* **ASSIGNMENT**:
Could you return every line of the material that contains the word "type"?

* **INPUT RECORDS**:
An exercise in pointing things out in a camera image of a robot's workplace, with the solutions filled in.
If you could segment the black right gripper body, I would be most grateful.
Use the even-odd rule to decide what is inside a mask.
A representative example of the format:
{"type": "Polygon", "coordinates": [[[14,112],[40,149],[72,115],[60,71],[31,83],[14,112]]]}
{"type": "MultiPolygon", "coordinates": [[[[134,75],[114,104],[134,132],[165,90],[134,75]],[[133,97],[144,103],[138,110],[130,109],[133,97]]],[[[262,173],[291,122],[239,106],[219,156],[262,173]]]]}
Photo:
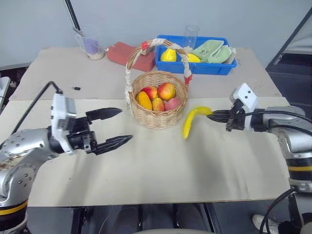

* **TASK RESPONSE**:
{"type": "Polygon", "coordinates": [[[14,112],[40,149],[72,115],[60,71],[31,83],[14,112]]]}
{"type": "MultiPolygon", "coordinates": [[[[134,75],[114,104],[134,132],[165,90],[134,75]],[[133,97],[144,103],[138,110],[130,109],[133,97]]],[[[262,173],[291,122],[239,106],[219,156],[262,173]]]]}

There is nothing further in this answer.